Model-driven orchestration
When the orchestration sequence itself is a model judgment, the supervisor is an Autonomous Agent coordinator. The coordinator declares a Delegation capability listing the worker agents it may call. The runtime exposes each worker to the coordinator’s model as a tool. The model picks which worker to invoke based on the workers' @Component descriptions and what previous calls returned. The runtime persists task state, retries failed steps, and bounds the loop by an iteration limit.
Workers stay as plain request-based Agents. They don’t know they are being orchestrated; the coordinator handles the routing.
import akka.javasdk.agent.autonomous.AgentDefinition;
import akka.javasdk.agent.autonomous.AutonomousAgent;
import akka.javasdk.agent.autonomous.capability.Delegation;
import akka.javasdk.agent.autonomous.capability.TaskAcceptance;
import akka.javasdk.annotations.Component;
@Component(
id = "activity-coordinator",
description = """
Coordinates worker agents to suggest real-world activities for a user. \
Decides whether to consult the weather agent, the activity agent, or both, \
and synthesizes their results into a single suggestion.\
"""
)
public class ActivityCoordinator extends AutonomousAgent { (1)
@Override
public AgentDefinition definition() {
return define()
.instructions(
"""
When delegating to the activity agent, include the userId from the task header \
(the "User: <userId>" line) in the request so the agent can fetch the user's \
preferences.\
"""
) (2)
.capability(TaskAcceptance.of(ActivityTasks.SUGGEST_ACTIVITIES).maxIterationsPerTask(5)) (3)

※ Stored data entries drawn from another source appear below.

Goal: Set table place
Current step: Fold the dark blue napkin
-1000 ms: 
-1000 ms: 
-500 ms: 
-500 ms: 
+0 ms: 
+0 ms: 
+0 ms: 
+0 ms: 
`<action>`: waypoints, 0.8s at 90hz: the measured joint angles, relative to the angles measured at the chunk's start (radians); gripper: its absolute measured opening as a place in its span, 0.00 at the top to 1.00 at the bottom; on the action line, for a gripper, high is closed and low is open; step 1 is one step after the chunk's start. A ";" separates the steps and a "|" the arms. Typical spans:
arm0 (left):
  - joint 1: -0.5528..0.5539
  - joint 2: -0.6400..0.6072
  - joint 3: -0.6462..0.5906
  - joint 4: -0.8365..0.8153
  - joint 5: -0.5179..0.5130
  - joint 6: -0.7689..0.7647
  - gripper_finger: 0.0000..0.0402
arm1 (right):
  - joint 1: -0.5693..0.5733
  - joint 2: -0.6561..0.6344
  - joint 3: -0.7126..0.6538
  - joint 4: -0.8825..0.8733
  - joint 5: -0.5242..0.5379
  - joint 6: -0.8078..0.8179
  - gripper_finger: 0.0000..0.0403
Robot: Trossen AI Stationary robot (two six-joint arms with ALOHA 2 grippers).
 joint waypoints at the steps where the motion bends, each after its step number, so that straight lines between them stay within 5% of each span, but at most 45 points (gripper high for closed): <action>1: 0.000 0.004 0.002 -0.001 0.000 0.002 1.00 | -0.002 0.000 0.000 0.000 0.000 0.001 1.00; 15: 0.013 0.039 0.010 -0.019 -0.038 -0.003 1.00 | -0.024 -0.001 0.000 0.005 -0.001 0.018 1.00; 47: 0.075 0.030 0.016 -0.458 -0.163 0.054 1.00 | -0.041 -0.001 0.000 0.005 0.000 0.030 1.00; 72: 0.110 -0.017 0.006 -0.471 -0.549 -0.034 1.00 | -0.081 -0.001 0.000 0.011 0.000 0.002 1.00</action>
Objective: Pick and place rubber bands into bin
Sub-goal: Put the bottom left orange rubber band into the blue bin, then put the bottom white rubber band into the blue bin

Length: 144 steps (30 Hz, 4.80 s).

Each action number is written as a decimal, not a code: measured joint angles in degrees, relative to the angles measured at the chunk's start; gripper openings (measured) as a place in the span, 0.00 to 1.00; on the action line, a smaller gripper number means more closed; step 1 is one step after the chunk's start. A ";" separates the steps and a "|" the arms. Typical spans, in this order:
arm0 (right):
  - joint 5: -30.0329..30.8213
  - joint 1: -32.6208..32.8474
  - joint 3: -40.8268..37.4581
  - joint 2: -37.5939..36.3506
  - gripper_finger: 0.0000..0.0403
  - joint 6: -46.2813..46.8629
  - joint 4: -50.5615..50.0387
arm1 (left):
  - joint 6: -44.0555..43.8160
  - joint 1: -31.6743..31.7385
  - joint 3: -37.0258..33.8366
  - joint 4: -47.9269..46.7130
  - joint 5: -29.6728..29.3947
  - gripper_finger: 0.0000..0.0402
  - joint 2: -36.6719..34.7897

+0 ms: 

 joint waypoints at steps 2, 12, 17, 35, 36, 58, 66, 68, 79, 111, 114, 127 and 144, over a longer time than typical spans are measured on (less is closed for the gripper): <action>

.capability(Delegation.to(WeatherAgent.class, ActivityAgent.class)); (4)
}
}
| 1 | Extend AutonomousAgent. There is no command handler; the runtime drives the loop until each task completes. |
| 2 | Optional definition-level instructions for guidance specific to this coordinator. Most coordinators don’t need this. |
| 3 | Declare the accepted task type. maxIterationsPerTask bounds the model loop as a safety net. |
| 4 | List the workers the coordinator may delegate to. Delegation.to accepts both request-based Agents and other Autonomous Agents. |
The model picks workers based on their @Component descriptions, so a worker’s description should describe what it is for, not how it is invoked. The WeatherAgent advertises itself as the source of weather information:
@Component(
id = "weather-agent",
name = "Weather Agent",
description = """
An agent that provides weather information. It can provide current weather, \
forecasts, and other related information.\
"""
)
public class WeatherAgent extends Agent {
The ActivityAgent advertises its own purpose the same way, and the coordinator’s model chooses between them per request.
See Autonomous Agents for more details and the other coordination capabilities (handoff, teams, moderation). The planner-agent tutorial walks through this coordinator end-to-end.
Combining the two approaches
The two approaches are not mutually exclusive. A workflow can invoke an Autonomous Agent from any of its steps, the same way it invokes a request-based Agent. This fits scenarios where the overall sequence is fixed but a particular stage benefits from model-driven coordination. For example, a research stage where a coordinator delegates to several specialists, or a review stage that runs as a team or a moderated conversation. The workflow keeps the durable state machine across stages, while the Autonomous Agent handles the elaboration within a stage.